В рубке напряженно ждали, когда видневшийся в смотровые щели гюйсшток крейсера отвернет в сторону. Но «Варяг» продолжал накатываться на камни. Беренс бросил быстрый взгляд на стрелку аксиометра: она давно повернулась влево — значит, что-то случилось и с ручным приводом.
— Я в центральный пост!
Все напряженно ждали старшего штурмана. Беренс вернулся, доложил:
— Оказывается, в румпельном отделении из-за выстрелов не слышали команды. Но теперь все в порядке.
— В порядке?
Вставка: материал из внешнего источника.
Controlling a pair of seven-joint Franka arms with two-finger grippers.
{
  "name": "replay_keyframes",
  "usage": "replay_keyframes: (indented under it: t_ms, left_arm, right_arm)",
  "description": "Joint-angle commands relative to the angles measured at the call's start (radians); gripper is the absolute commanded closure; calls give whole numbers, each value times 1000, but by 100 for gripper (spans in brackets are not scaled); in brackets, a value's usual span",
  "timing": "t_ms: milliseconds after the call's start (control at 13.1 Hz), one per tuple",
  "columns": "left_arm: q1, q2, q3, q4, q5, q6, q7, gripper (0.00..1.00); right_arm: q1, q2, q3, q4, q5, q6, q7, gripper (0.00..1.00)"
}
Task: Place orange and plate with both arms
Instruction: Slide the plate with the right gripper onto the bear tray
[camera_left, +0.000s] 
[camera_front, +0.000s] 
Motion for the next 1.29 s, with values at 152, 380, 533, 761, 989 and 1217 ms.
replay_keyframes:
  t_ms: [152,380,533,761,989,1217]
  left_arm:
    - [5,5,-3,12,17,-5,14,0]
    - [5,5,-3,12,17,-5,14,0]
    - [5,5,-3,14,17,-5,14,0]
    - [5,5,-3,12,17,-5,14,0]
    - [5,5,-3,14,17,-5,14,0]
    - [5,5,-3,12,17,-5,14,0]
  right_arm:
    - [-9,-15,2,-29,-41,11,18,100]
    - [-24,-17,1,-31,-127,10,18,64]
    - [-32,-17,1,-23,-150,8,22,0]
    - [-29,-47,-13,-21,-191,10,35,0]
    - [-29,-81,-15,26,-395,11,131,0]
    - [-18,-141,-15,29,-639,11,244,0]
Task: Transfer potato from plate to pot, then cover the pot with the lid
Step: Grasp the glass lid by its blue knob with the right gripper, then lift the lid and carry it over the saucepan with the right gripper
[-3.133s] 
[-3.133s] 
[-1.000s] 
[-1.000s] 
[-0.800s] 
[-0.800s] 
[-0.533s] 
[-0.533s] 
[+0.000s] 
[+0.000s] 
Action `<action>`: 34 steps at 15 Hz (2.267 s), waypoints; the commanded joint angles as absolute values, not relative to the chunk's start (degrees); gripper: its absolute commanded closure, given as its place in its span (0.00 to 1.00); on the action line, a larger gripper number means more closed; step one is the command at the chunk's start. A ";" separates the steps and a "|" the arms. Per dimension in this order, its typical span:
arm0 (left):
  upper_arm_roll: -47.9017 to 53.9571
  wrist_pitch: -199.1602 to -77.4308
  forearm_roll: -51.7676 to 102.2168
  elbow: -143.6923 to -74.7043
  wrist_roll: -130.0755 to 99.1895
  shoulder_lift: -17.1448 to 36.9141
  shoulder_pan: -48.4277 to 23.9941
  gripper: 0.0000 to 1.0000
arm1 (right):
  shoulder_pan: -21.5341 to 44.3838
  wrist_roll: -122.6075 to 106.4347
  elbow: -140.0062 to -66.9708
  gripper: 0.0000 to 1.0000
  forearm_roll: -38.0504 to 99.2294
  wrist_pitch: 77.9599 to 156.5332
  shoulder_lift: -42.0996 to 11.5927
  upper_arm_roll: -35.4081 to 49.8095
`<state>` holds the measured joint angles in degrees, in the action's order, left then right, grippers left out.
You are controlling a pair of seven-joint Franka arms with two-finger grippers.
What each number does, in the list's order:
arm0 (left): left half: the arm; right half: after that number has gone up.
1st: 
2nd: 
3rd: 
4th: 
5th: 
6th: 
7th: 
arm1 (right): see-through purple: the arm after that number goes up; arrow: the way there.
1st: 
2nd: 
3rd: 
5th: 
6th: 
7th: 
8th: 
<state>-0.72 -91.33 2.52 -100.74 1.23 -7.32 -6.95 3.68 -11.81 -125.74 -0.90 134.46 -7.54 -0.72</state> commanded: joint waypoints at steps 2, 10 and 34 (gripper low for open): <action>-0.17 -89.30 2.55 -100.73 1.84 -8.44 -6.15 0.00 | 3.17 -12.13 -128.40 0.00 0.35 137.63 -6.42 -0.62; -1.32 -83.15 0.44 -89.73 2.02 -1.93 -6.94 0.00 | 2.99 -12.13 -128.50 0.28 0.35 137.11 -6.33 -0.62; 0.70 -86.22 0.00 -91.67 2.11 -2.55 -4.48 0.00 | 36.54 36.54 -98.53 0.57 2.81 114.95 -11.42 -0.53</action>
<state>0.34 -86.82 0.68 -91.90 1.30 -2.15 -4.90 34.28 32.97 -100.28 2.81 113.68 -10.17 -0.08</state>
Еще немного, и мы выскочим на эти чертовы камни.
— Видимо, нас сносит течением.
— Прибавьте на левый винт еще два десятка оборотов. — Руднев тяжело поднялся со стула, вышел на середину рубки. — Впрочем, уже не успеем, распорем днище. Стоп, машина. Задний ход!
Беренс с Зарубаевым тревожно переглянулись. Наступало самое страшное: «Варяг» превращался в почти неподвижную мишень для японских орудий. Но иного выхода не было.
— Всеволод Федорович, — обратился к Рудневу Зарубаев, — разрешите уйти на палубу, к орудиям левого борта? Сейчас там будет ад кромешный.
Руднев хотел было удержать старшего артиллериста «Варяга», но в последний момент передумал: близился тот момент боя, когда не команды из рубки, а личное мужество и отвага во многом решали дело. Зарубаев это понял.
— Ступайте и… берегите себя, — разрешил Руднев.
В это время в рубку прибежал санитар Мишка Ушаков. Вытянулся по-уставному — и с неожиданной смелостью:
— Надо перевязаться, ваше превосходительство.
— Ступай, братец, кровь уже не течет.
— Никак нет, очень даже течет, — настойчиво повторил Ушаков.
Руднев пристально посмотрел на санитара. В который раз он за сегодняшний день убеждался: матросы не просто выполняли свои обязанности, а делали все с какой-то доселе незнакомой радостью и основательностью.